Shinya Tsukamoto‘s Fires on the Plain screened in competition in Venice but arrives empty-handed (not even any “collateral” awards) in Toronto. It’s fared better with the critics than with the juries, so let’s begin with Jason Anderson, writing for Cinema Scope.

“Few things bode less well on paper,” he begins, “than the prospect of the director of Tetsuo: The Iron Man and A Snake of June adapting Japanese literature’s most famous anti-war novel, a book that already yielded an equally venerated, Criterion-sanctioned film version by Ichikawa Kon in 1959. Given the apparent distance between the material and Tsukamoto Shinya’s default modes—body-horror bombast, Lynchian psychosexual melodrama, an alternately sensuous and punishing physicality that’s a carry-over from his parallel career in experimental theatre—Fires on the Plain ought to be as appealing as the idea of Eli Roth remaking All Quiet on the Western Front. Yet the horrifying blunt force and almost relentless repugnancy of Tsukamoto’s effort prove to be the film’s greatest (if goriest) virtues.”

“On an island in the Philippines during the tail’s end of WWII, the tropical landscape is emerald-green one moment and darkened by diseased-looking filters the next,” writes Fernando F. Croce in the Notebook. “Basically kicked out into the jungle with only chunks of yam and a grenade filling his pockets, a tubercular Japanese grunt (grimaced by Tsukamoto himself) stumbles past half-insane survivors, hails of American bullets and whole fields littered with purplish corpses. The terrain is mauled, torched and drenched with spilled viscera until, as befits the monstrous-transformation specialist behind the Tetsuo films, it resembles the setting of a zombie apocalypse…. The single-minded piling of nightmarish images has scabrous integrity.”

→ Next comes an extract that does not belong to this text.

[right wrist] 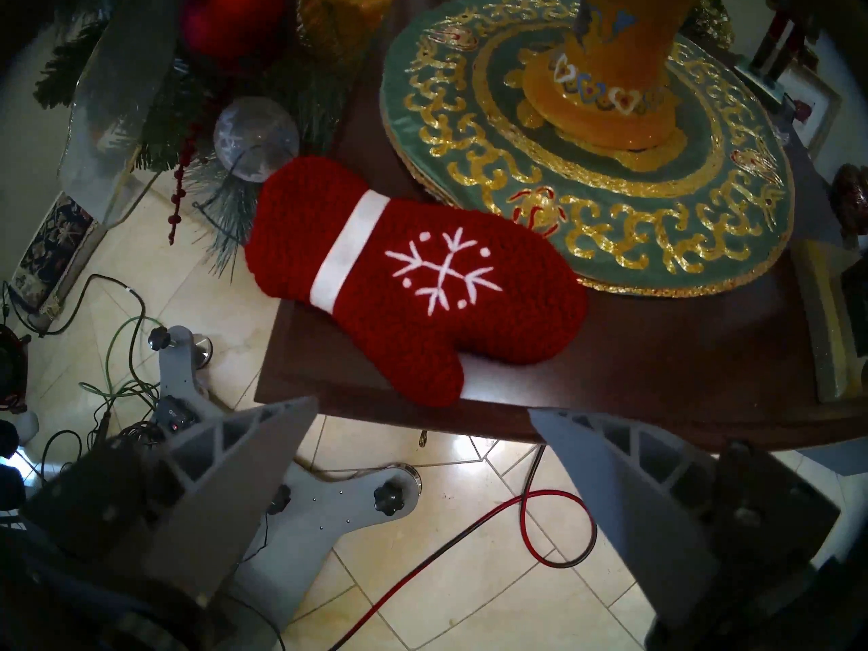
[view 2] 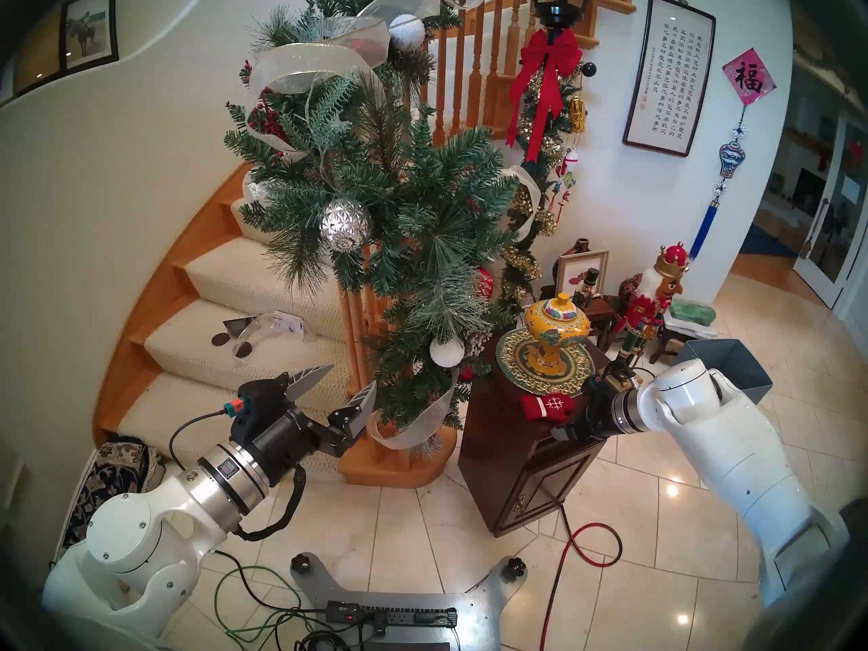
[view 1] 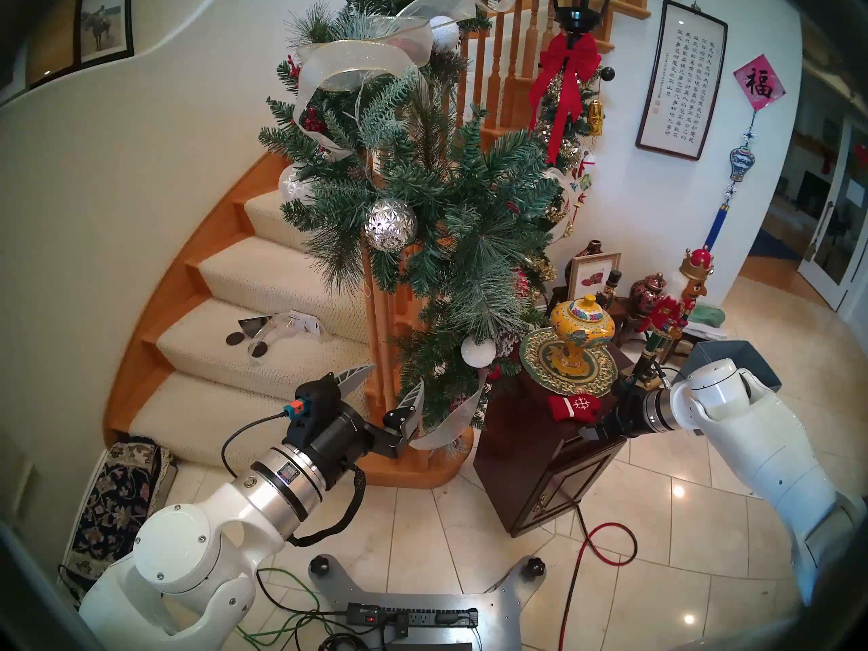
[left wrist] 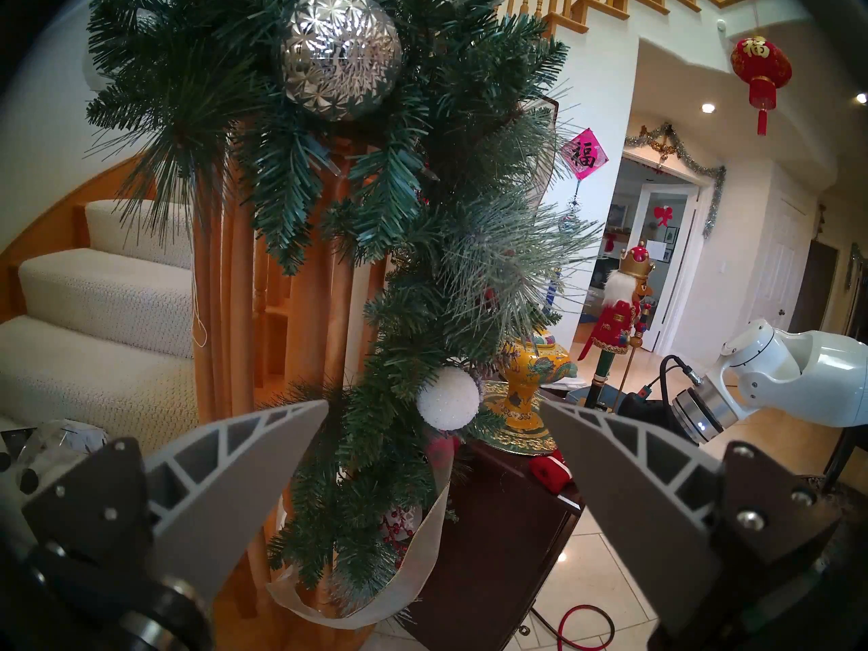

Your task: Hang the ornament onto the Christmas-tree-style decoration

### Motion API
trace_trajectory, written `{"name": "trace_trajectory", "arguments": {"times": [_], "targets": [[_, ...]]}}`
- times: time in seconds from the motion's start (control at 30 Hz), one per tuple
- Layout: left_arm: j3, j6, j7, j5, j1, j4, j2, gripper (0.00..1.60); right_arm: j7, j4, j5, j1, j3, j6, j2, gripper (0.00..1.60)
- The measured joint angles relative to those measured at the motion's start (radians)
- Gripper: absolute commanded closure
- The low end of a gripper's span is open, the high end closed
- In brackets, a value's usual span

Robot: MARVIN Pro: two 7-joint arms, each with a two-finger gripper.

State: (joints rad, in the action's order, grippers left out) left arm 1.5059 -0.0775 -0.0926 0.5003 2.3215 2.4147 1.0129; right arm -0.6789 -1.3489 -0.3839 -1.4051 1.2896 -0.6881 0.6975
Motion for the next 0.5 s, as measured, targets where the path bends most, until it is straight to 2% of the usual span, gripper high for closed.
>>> {"name": "trace_trajectory", "arguments": {"times": [0.5], "targets": [[0.0,0.0,0.0,0.0,0.0,0.0,0.0,0.0,-0.028,-0.039,-0.018,0.011,0.015,0.005,-0.008,0.0]]}}
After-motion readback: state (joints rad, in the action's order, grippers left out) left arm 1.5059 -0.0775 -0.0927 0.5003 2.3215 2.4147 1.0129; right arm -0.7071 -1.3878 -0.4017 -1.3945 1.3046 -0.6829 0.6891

“Tsukamoto gives us La Grande Illusion by way of the grindhouse,” suggests the Guardian‘s Xan Brooks. Variety‘s Peter Debruge suspects that Tsukamoto “seems to be deriving a bit too much pleasure from all those decapitated heads, stacked corpses and maggot-infested flesh wounds to treat the pic’s anti-war message seriously…. Tsukamoto would do well to study Sam Fuller’s early work, especially The Steel Helmet, to see how pressure-cooker character scenes invite audience identification. Instead, he’s invested in sound effects and shocking visuals, assuming the best way to give us a taste of war is to pummel us with as many of its sensory horrors as possible. That’s not war, that’s torture.”

“Expressing its anti-war sentiment in a sustained, unmodulated shriek, it’s not an easy watch but a highly rewarding one,” finds Deborah Young in the Hollywood Reporter. More from John Bleasdale (CineVue, 4/5).

Updates, 9/14: At the AV Club, Ignatiy Vishnevetsky notes that “the film’s central image is of a country degrading, disfiguring, and cannibalizing itself in order to accomplish an increasingly meaningless goal…. It’s a blunt idea, expressed in a scuzzy, deliberately artless style that somehow makes the gore—heads cleaved in half by machine gun fire, faces peeling off, injured bodies swarming with maggots—seem both more outrageous and less disgusting. Tsukamoto specializes in pushing body horror past Cronenbergian discomfort and into the territory of the out-and-out unreal; after a certain point, the injuries and deformations no longer feel visceral, which makes it easier to appreciate them as metaphors.”

“The film is shot and edited in a brilliantly uncomfortable, almost claustrophobic style that even further pushes us into the barely watchable gore of the story,” writes Ambrož Pivk at the International Cinephile Society. “The ending feels deceptively cathartic at first, but only for so long that it clearly shows that such terrors cannot result in much else than psychological trauma, burning like the fires inside Private Tamura’s head.”